Encourage adoption and use of your product or business solution by making it available to Acoustic Exchange users as a Acoustic Exchange endpoint. You must complete a design and approval process in order to be an endpoint.
In Acoustic Exchange, an endpoint represents a product or business solution that is part of the Acoustic Exchange Partner ecosystem. Acoustic Exchange provides marketers with new ways to match and combine the capabilities and outputs of these products to solve business problems. As a result, appearing as an endpoint in Acoustic Exchange increases a product's value to a marketer.
To use a product from the Acoustic Exchange Partner ecosystem in their Acoustic Exchange user account, marketers must register the product as an endpoint in their account.
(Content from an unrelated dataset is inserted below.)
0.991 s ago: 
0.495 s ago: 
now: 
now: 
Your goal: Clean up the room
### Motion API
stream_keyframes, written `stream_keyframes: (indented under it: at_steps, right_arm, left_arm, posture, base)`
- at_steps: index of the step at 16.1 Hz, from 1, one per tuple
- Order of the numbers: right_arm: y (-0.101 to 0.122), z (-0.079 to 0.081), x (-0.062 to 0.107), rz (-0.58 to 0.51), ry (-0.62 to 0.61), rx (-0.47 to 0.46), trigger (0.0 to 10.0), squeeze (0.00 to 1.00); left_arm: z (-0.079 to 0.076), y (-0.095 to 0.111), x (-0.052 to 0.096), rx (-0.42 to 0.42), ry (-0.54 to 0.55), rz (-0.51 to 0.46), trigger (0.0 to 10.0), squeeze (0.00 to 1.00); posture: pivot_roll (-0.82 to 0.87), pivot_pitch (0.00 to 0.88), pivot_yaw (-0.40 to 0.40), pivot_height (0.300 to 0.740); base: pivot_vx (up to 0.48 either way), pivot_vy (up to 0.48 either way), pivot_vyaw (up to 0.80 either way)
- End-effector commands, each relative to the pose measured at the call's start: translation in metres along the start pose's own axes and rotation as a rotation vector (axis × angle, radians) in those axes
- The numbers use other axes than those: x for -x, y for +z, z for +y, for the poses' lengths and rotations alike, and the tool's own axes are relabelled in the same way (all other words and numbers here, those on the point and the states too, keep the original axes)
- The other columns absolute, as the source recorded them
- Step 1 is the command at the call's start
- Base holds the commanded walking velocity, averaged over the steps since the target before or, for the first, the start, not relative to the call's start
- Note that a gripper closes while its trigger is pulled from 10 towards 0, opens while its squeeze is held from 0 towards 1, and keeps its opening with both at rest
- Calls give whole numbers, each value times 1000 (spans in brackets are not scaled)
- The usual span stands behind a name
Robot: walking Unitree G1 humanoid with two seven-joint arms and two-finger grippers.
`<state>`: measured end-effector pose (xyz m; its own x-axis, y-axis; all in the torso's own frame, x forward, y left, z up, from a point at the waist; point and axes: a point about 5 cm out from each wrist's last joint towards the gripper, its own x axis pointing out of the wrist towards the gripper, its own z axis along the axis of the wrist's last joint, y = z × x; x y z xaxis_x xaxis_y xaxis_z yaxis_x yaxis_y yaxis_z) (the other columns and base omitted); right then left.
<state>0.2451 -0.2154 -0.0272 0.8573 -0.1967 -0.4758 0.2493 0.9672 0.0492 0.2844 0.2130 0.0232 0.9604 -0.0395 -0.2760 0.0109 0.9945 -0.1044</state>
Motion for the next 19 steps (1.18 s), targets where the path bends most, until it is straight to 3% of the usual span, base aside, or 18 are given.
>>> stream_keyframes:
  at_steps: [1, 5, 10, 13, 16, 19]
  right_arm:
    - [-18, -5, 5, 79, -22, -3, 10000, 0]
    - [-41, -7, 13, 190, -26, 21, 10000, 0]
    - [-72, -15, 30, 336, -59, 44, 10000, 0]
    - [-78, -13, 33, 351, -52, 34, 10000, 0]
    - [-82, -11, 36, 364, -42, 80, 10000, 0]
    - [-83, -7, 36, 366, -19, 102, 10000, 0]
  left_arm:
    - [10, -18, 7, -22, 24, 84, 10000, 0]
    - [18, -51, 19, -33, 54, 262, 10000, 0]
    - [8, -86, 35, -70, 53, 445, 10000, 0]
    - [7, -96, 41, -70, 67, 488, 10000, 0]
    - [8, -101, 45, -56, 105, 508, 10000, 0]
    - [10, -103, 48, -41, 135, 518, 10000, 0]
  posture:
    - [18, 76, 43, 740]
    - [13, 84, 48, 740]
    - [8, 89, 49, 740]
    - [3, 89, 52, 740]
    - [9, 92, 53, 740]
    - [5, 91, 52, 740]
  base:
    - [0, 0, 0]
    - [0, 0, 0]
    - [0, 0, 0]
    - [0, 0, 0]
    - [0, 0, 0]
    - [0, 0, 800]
To be able to register a product as an endpoint, Acoustic Exchange users must have an open account or valid license to the product and be able to provide valid access credentials. This is how Acoustic Exchange encourages marketers to patronize members of the Acoustic Exchange Partner ecosystem.
In Acoustic Exchange, endpoints are based on a set of metadata that is referred to as a Acoustic Exchange application. An application serves as a blueprint that defines how your product or solution appears in Acoustic Exchange, what it provides or accepts, and the authentication that it requires to interact with Acoustic Exchange.
To help build your application, you can use the Integration Manager. The Integration Manager provides a single, intuitive interface to define your data syndications and data center deployments, and also guides you through testing, validation, and promotion as a publicly available Acoustic Exchange endpoint.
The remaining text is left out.